Scuoto la testa e lui fa un'espressione soddisfatta. Inizio seriamente ad avere paura.
Non penso che voglia ucciderti, anche perché Alex ti ha visto salire sulla sua auto. Mi fa notare giustamente la vocina.
Mentre continuo a farmi i film mentali, infiliamo una stradina sterrata piuttosto stretta, ma la Portofino sembra cavarsela bene anche qui, nonostante tutte le buche.
Svoltiamo e la strada sparisce in un ampio prato, al cui centro svetta un capannone.
Charles accosta lì vicino e scendiamo, io visibilmente confusa. Quando però sento l'inconfondibile rumore di un motore, non riesco a nascondere un sorriso e il mio accompagnatore si fa ancora più orgoglioso.
Mi precede e quando entriamo dal portone scopro che si tratta di un'officina annessa ad un garage un po' antiquato. Un ragazzo sulla trentina sta lavorando a quella che vista da sotto sembrerebbe essere una umilissima (in confronto ad una Ferrari, ovvio) BMW i8 e saluta Charles con caloroso rispetto, da cui deduco che lavora per lui.
Il garage è invece più simile ad una cantina per il mare di oggettini ed attrezzi che vi si trovano, e vi è parcheggiata un'auto coperta da un telone bianco.
"Puoi avvicinarti, non morde" mi dice Charles dopo aver notato che non riesco a togliere gli occhi di dosso da quella meraviglia.
Mentalmente gioco a indovinare il modello delle vettura solo in base alla sagoma del telone che la ricopre, ma è molto semplice. È chiaramente una Fiat 500 d'epoca bianca che ho già visto in qualche sua storia su Instagram e che è sempre stata un mio punto debole, perciò non temo di dirlo, non senza euforia ovviamente, ancora prima di sfilare il lenzuolo che la nasconde.

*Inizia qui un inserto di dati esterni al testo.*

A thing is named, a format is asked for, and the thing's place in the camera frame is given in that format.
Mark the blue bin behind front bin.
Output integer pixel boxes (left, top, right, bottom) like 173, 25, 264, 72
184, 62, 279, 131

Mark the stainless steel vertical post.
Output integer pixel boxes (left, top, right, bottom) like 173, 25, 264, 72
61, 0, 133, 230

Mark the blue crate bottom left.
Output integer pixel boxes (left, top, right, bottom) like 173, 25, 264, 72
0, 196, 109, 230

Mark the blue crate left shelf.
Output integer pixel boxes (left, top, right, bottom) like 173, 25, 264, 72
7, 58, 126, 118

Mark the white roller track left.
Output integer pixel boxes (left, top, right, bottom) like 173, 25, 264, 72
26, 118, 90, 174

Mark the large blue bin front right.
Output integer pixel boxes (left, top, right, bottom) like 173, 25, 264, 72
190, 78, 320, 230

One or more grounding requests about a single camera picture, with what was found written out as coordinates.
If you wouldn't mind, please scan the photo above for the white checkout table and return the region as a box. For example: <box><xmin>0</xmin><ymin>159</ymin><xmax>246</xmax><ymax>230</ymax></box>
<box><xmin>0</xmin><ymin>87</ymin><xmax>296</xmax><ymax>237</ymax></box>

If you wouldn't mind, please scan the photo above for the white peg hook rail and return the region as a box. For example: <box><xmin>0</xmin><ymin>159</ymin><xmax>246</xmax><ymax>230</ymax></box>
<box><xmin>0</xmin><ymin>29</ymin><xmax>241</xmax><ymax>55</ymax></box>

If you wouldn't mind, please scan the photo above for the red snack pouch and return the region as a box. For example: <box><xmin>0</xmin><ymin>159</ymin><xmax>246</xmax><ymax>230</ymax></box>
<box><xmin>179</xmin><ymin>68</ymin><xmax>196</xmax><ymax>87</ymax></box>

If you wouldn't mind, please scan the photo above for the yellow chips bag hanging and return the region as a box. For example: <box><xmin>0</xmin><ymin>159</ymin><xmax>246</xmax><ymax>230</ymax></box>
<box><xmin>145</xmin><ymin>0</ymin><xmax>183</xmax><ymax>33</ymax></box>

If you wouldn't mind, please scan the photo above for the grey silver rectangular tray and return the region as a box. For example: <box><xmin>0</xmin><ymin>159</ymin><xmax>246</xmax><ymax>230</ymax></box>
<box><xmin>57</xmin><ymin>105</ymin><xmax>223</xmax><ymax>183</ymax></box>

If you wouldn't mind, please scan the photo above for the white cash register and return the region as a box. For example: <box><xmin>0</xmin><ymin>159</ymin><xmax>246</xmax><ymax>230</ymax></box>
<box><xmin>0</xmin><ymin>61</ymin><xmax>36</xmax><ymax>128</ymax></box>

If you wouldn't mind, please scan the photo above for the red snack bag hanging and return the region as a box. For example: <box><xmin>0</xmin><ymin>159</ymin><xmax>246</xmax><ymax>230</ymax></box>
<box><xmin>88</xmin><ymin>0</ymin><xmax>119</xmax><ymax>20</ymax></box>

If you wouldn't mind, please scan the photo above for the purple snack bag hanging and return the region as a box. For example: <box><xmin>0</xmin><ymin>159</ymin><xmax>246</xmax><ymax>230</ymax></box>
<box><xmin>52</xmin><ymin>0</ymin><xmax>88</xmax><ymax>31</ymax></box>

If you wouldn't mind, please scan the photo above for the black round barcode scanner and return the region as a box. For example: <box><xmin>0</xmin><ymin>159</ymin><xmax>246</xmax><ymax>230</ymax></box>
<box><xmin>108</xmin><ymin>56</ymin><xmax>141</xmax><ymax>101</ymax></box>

Dopo averla scoperta mi sembra ancora più bella e il mio cuore ha come un fremito. Decido però di darmi un contegno e di non entusiasmarmi troppo: è solo un'auto, Emma!

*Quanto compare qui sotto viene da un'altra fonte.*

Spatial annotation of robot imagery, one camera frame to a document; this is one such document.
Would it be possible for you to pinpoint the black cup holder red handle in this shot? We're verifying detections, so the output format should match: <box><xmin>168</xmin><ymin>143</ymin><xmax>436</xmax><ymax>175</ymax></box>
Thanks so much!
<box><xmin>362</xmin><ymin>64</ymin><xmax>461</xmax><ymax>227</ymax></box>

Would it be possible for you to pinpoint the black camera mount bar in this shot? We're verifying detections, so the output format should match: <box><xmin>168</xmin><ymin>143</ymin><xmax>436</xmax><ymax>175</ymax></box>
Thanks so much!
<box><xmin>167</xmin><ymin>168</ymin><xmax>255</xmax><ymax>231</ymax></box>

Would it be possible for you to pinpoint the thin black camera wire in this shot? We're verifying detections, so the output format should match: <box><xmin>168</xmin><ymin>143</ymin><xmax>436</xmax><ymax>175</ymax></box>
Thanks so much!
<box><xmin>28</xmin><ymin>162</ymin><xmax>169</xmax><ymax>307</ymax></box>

"Dai sali, la meta della gita non era mica questa" mi esorta Charles ridendo della mia aria estasiata e io non riesco a evitare di guardare anche lui con gli occhi a cuoricino.

"Ora puoi svelarmi i tuoi progetti?" gli chiedo dopo qualche minuto che siamo partiti.
Si passa una mano dietro la nuca e mi arriva una ventata del suo profumo alla menta, che si mescola piacevolmente all'odore di vissuto dei sedili, poi inizia a parlare.
"In realtà sono già stato al simulatore oggi. Pensavo ci saresti stata tu e invece mi sono beccato Edoardo" dice facendo un sorriso sincero e anche un po' imbarazzato, che fa inarcare le labbra anche a me.
"Quando mi hai scritto ho pensato che portarti al capannone ti sarebbe piaciuto e che un giretto su una macchina un po' diversa non ti avrebbe fatto schifo. E in effetti direi che avevo ragione"
"Sono davvero così facile da stupire?" chiedo con una voce che mi esce più acuta del solito.
"Hai dei gusti particolari rispetto alle altre ragazze e che fanno inevitabilmente parte del mio mondo, i tuoi gusti intendo, non le ragazze, tutto qui" dal modo in cui stringe il volante sembra essere diventato nervoso. Decido perciò di curvare il discorso su di lui piuttosto che su di me.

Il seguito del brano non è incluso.